EXERCISE DETAILS: Your output should be each line from the material below that has the word "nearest".

..........

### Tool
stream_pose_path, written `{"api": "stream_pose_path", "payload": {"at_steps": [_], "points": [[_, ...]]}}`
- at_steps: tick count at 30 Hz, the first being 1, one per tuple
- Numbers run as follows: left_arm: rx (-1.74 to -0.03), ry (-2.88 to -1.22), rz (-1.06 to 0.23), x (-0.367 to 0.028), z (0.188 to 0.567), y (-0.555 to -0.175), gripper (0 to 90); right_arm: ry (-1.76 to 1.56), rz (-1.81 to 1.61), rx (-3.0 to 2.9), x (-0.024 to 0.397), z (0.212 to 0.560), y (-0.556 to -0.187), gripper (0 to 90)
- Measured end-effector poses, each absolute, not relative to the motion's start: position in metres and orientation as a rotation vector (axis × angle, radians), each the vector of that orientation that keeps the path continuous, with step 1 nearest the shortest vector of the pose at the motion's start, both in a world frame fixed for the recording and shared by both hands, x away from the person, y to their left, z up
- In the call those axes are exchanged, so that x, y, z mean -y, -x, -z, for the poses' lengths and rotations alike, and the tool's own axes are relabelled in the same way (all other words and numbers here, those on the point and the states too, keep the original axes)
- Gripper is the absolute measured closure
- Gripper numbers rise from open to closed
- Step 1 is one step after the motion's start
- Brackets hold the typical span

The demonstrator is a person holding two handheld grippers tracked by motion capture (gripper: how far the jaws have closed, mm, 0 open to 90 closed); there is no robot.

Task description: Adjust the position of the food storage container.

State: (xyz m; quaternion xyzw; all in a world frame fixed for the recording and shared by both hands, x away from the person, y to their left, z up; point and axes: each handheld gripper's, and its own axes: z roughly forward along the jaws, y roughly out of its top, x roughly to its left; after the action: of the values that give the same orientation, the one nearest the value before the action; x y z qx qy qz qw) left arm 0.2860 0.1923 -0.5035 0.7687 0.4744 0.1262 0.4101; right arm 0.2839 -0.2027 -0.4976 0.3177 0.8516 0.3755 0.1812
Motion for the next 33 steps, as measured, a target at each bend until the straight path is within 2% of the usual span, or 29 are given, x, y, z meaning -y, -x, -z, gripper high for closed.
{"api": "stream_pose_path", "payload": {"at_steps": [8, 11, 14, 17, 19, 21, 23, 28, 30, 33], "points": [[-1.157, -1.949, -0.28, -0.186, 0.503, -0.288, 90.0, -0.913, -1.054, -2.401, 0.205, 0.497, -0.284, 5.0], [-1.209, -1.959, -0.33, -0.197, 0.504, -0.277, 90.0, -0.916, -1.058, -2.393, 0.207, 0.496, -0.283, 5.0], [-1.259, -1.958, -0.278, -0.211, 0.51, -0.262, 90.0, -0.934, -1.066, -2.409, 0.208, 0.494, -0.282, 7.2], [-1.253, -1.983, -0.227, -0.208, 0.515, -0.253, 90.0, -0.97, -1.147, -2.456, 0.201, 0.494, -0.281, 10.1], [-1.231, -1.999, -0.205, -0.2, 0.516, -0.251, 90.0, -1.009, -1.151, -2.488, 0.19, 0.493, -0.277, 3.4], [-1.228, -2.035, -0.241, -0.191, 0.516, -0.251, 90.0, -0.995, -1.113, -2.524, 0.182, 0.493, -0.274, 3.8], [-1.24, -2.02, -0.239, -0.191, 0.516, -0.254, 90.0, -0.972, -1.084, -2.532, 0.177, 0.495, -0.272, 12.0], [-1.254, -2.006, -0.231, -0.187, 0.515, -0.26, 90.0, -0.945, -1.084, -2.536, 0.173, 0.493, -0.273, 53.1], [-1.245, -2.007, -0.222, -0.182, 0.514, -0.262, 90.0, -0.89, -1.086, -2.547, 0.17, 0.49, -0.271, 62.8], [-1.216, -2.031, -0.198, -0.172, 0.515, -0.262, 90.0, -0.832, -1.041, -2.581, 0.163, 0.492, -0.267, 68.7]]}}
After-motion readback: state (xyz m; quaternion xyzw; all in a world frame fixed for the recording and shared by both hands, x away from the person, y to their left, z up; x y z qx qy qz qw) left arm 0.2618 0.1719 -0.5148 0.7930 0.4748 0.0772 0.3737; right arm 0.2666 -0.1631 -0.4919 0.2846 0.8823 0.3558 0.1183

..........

TASK OUTPUT:
- Measured end-effector poses, each absolute, not relative to the motion's start: position in metres and orientation as a rotation vector (axis × angle, radians), each the vector of that orientation that keeps the path continuous, with step 1 nearest the shortest vector of the pose at the motion's start, both in a world frame fixed for the recording and shared by both hands, x away from the person, y to their left, z up
State: (xyz m; quaternion xyzw; all in a world frame fixed for the recording and shared by both hands, x away from the person, y to their left, z up; point and axes: each handheld gripper's, and its own axes: z roughly forward along the jaws, y roughly out of its top, x roughly to its left; after the action: of the values that give the same orientation, the one nearest the value before the action; x y z qx qy qz qw) left arm 0.2860 0.1923 -0.5035 0.7687 0.4744 0.1262 0.4101; right arm 0.2839 -0.2027 -0.4976 0.3177 0.8516 0.3755 0.1812

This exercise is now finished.